» **REQUIRED ACTION**
For each line below that includes the string "Could", show the whole line.

+++ RECORDS SHOWN

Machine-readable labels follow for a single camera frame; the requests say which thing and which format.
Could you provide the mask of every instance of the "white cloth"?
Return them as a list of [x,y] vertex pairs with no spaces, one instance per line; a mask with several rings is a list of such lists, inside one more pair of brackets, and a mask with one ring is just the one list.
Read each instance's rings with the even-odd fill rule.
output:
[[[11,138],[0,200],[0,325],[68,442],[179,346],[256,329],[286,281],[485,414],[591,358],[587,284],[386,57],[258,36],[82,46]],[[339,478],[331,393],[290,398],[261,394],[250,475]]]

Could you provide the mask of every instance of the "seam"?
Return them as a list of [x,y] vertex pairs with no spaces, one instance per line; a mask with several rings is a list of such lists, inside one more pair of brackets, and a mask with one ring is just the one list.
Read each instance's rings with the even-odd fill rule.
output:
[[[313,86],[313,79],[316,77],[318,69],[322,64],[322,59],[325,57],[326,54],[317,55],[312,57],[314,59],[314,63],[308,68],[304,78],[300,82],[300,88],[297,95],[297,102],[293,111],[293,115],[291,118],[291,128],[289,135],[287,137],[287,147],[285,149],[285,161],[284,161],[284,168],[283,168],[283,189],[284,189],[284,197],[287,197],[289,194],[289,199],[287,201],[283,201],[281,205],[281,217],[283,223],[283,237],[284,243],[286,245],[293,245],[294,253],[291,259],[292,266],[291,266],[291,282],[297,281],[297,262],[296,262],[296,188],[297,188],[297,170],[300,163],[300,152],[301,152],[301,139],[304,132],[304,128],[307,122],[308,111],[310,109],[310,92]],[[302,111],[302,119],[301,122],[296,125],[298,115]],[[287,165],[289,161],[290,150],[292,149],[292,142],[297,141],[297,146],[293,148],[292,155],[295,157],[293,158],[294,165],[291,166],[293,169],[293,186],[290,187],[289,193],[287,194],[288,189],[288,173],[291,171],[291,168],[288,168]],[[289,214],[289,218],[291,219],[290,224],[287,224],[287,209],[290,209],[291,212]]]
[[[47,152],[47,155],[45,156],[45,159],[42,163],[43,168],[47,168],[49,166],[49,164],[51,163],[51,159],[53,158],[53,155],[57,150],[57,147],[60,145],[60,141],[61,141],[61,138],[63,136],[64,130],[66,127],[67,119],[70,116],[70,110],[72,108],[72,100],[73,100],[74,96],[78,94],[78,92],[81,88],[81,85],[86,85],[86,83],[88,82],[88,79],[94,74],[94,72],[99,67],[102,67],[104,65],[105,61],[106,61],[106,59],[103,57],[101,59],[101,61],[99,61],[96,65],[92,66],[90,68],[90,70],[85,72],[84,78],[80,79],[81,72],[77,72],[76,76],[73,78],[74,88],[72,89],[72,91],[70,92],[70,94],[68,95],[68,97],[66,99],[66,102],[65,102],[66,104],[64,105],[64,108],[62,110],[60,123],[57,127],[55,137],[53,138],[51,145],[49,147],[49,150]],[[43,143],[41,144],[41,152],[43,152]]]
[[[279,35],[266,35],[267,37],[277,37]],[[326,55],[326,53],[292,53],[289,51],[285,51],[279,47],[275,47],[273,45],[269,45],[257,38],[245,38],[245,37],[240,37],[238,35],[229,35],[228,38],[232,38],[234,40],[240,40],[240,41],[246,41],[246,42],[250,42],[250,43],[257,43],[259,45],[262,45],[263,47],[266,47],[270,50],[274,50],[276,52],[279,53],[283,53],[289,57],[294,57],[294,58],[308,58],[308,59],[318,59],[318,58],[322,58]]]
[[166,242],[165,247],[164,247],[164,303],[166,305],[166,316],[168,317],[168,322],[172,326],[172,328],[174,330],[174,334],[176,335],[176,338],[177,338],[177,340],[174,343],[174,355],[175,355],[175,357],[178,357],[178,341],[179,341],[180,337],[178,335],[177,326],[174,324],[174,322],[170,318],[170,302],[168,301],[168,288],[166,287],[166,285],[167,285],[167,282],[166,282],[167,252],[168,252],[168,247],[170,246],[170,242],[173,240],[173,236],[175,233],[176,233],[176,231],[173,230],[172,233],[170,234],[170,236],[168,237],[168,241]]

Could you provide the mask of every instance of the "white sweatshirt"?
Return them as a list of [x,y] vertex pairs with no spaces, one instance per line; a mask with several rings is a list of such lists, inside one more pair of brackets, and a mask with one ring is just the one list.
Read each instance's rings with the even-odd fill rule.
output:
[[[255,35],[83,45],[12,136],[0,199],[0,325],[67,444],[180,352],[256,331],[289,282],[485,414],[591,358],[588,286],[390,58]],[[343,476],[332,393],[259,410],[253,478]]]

++++++

» **RESULT FOR THIS TASK**
Could you provide the mask of every instance of the "white cloth"?
Could you provide the mask of every instance of the "seam"?
Could you provide the mask of every instance of the "white sweatshirt"?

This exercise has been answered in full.